Rejection of Enlightenment

Will this newly enlightened person not remember his former companions still in the cave? Plato suggests he indeed will. When he returns to the cave, though, he will have a difficult time seeing because the cave is relatively dark, and his eyes have adjusted to the brightness outside the cave. When he returns he will stagger until his eyes can readjust. Socrates suggest that, “Men would say of him that up he went and down he came without his eyes; and that it was better not even to think of ascending.” Not only would the people who never left the cave be afraid to leave, they would “put to death” anyone who tried to force others to leave the cave.

So, what does this all mean? Socrates explains

the prison-house is the world of sight, the light of the fire is the sun, and you will not misapprehend me if you interpret the journey upwards to be the ascent of the soul into the intellectual world . . . my opinion is that in the world of knowledge the idea of good appears last of all and is seen only with an effort; and, when seen, is also inferred to be the universal author of all things beautiful and right, parent of light and the lord of light in this visible world, and the immediate source of reason and truth in the intellectual; and that this is the power upon which he who would act rationally either in public or private life must have his eye fixed.

He continues to note that ones who have been so enlightened “are unwilling to descend into human affairs; for their souls are ever hastening into the upper world where they desire to dwell. . .”

So, where does this leave us?

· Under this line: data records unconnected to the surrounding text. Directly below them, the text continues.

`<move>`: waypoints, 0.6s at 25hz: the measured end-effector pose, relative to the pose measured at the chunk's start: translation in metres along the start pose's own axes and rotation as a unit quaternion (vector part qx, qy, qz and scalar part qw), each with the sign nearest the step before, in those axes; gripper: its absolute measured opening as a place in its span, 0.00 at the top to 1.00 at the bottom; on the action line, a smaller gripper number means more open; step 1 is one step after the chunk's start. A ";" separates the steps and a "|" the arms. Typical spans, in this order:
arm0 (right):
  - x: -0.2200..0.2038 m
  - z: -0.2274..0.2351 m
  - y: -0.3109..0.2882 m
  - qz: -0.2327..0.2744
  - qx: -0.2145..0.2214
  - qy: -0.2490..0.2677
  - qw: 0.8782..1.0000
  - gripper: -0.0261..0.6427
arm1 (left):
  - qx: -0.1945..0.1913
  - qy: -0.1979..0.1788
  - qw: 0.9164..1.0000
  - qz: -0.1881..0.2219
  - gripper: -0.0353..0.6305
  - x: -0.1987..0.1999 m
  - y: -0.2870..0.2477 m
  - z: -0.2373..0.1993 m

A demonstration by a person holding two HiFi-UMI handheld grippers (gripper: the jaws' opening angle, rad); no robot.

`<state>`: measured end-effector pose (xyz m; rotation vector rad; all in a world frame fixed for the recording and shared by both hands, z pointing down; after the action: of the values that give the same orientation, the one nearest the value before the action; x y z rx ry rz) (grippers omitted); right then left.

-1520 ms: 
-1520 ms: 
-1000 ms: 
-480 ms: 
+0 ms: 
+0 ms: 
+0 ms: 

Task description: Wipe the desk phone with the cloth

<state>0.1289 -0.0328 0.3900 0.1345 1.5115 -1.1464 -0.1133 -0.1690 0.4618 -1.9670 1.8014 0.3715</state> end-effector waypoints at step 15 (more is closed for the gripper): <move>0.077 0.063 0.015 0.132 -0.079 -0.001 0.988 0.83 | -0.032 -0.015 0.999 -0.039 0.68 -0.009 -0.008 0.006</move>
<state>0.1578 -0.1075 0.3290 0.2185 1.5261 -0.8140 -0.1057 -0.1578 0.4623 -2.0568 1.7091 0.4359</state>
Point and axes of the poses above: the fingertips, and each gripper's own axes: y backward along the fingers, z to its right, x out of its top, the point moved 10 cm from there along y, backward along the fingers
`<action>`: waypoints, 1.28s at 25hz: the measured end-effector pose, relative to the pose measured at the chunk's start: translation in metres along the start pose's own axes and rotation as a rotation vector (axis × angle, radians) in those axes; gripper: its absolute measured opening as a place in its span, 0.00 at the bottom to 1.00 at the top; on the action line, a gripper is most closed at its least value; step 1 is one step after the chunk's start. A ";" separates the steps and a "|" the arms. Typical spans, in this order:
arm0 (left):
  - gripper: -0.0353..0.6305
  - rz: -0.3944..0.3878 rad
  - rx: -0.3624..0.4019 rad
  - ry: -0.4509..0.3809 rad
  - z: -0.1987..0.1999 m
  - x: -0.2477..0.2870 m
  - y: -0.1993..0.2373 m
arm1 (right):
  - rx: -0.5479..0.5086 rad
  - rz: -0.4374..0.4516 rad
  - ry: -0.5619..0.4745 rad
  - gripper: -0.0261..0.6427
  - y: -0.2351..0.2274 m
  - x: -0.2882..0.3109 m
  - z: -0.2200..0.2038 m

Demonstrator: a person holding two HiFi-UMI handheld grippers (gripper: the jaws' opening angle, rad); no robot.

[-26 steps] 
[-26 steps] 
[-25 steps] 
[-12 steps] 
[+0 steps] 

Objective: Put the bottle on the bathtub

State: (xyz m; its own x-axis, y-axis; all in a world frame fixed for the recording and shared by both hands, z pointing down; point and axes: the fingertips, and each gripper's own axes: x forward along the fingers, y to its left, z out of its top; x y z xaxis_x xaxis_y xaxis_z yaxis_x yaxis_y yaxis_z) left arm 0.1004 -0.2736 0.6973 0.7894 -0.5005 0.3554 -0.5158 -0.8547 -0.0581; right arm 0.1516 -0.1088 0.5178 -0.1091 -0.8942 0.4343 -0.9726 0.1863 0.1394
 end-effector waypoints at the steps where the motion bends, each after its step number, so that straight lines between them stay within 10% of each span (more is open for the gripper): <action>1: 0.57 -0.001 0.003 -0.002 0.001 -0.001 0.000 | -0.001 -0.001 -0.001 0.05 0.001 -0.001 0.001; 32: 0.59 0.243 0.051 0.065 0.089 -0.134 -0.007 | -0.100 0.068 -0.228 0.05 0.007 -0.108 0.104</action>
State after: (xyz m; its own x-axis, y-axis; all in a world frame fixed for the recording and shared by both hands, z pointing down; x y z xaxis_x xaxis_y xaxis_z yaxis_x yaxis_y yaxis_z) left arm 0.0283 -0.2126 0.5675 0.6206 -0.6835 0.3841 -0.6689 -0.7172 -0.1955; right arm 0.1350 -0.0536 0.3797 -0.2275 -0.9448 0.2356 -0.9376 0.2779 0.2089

Note that most people were unwilling to pursue the path out of the cave. Most people are unwilling to pursue enlightenment. There is a bit of an elitist undertone to the Allegory of the Cave; for instance, the enlightened philosopher is now above the concerns of the common people. Only the worthy are able to achieve a truer understanding of reality. Plato is a philosopher, and it may be no surprise that he sees a special elevated role for the philosopher in society.

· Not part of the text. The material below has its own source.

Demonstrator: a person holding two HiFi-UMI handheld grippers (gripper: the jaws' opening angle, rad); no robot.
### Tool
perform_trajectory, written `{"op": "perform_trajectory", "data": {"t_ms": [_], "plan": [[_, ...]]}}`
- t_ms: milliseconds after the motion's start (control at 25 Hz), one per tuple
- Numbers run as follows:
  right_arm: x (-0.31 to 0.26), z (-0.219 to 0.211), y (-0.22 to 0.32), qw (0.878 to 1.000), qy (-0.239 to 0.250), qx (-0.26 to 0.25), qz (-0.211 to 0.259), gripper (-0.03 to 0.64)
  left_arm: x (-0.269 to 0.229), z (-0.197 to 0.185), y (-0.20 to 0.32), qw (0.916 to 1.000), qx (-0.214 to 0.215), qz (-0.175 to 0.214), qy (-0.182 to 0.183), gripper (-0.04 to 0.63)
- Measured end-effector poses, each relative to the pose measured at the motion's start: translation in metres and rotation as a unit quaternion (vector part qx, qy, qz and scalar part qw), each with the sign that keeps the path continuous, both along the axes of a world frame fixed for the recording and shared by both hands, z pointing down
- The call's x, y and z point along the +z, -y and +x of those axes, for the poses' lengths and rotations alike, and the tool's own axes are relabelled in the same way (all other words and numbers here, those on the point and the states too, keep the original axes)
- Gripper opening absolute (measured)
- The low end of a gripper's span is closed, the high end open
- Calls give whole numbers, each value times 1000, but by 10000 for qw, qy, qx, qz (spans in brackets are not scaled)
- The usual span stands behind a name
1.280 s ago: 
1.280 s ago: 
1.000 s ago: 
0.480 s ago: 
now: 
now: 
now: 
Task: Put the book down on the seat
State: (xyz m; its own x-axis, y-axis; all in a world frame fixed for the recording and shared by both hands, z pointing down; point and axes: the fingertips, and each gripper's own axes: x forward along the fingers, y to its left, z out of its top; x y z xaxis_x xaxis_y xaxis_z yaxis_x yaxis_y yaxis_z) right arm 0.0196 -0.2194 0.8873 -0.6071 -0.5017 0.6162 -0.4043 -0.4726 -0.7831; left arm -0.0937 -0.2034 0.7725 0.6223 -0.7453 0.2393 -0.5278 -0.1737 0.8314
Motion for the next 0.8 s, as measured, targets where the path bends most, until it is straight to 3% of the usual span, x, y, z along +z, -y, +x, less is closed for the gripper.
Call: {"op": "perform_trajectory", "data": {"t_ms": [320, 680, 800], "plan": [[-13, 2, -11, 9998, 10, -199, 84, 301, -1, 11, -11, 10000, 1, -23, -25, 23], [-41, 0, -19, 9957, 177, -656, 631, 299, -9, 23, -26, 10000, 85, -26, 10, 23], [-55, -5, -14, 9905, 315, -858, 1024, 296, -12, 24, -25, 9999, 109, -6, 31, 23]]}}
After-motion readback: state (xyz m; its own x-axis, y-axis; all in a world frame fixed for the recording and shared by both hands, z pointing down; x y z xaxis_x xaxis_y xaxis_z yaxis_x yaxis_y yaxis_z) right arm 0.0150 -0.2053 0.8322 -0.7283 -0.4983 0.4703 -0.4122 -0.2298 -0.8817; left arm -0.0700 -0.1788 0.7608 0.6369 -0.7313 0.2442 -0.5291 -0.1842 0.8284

Lessons from the Allegory of the Cave

What else can we learn from the Allegory of the Cave? The allegory illustrates a number of things.

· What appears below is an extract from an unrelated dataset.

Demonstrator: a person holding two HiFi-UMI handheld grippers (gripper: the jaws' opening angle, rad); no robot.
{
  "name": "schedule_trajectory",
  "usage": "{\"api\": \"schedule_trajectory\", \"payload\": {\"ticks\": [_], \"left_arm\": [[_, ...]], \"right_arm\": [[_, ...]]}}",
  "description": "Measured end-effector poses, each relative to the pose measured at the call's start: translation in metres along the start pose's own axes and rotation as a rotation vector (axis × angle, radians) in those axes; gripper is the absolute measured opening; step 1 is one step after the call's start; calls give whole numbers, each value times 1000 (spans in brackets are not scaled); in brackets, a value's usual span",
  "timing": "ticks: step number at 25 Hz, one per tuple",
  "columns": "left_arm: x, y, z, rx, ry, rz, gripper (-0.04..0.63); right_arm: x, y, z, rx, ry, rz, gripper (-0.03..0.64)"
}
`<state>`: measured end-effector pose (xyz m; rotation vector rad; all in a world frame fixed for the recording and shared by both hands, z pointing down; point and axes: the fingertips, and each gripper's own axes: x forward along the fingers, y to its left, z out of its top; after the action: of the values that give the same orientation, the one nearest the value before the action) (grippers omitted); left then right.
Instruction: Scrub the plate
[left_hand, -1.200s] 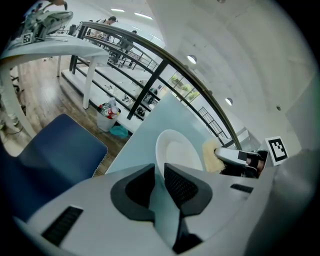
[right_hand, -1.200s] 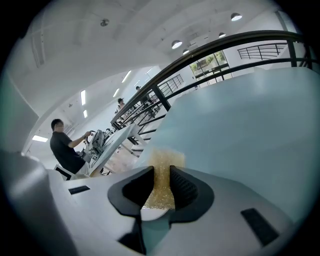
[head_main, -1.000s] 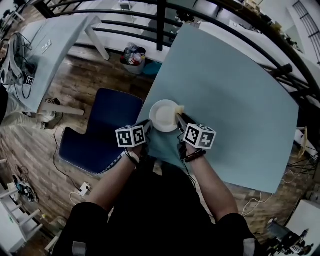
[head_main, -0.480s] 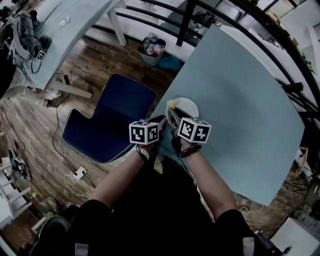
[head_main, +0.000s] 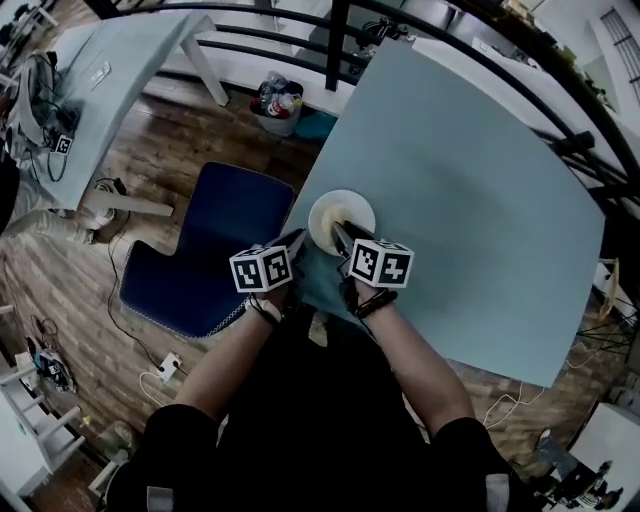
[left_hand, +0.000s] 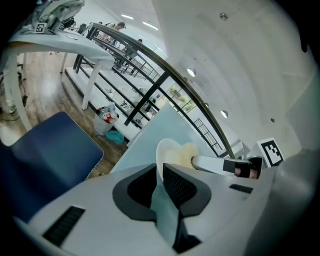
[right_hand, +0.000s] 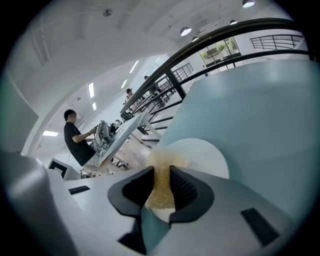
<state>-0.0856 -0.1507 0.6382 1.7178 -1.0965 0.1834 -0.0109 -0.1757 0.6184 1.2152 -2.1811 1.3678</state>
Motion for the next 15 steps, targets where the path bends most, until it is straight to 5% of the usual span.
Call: {"api": "schedule_trajectory", "payload": {"ticks": [9,15], "left_arm": [[7,-13,-13,136,48,35,52],[2,-16,-8,58,-3,-11,52]], "right_arm": [[-54,-48,8,42,-85,-76,104],[-69,-57,9,55,-109,-107,104]]}}
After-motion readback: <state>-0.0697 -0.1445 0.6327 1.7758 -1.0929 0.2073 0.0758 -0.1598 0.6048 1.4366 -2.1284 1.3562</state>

The masses may be indeed be disillusioned. Just because “everyone knows,” something doesn’t mean it is true. We may be looking at a mere shadow of reality. To some degree, in fact, this is certainly true. We do not have perfect knowledge of anything. The people in the cave see shadows on the wall. Even from sitting in different positions in the cave, the perception of the shadows will be different for different people.

Enlightenment takes work. It may even involve pain. Enlightenment does not come by just waiting for it to happen. What does this work look like and how might it be painful? In the allegory, the pain came from the brightness of the light (the previously unknown knowledge). For us, the pain may come in confronting our own errors. It may come in developing a willingness to pursue truth over your current opinion. Enlightenment must include a willingness to reject your own ideas that are wrong and to adopt right ideas.

We believe that there is an objective reality. We believe that our perceptions of reality are fallible. While we may correctly see some aspects of reality, our perception is still partial. While we may see reality from one side, another person may see the same reality from another side. Both may be right about what they see, but they would also be incomplete or wrong in what they don’t see. It is also possible that both are completely wrong. We should be seeking not to reject objective reality (there really is not an apparent workable alternative), but to seek it.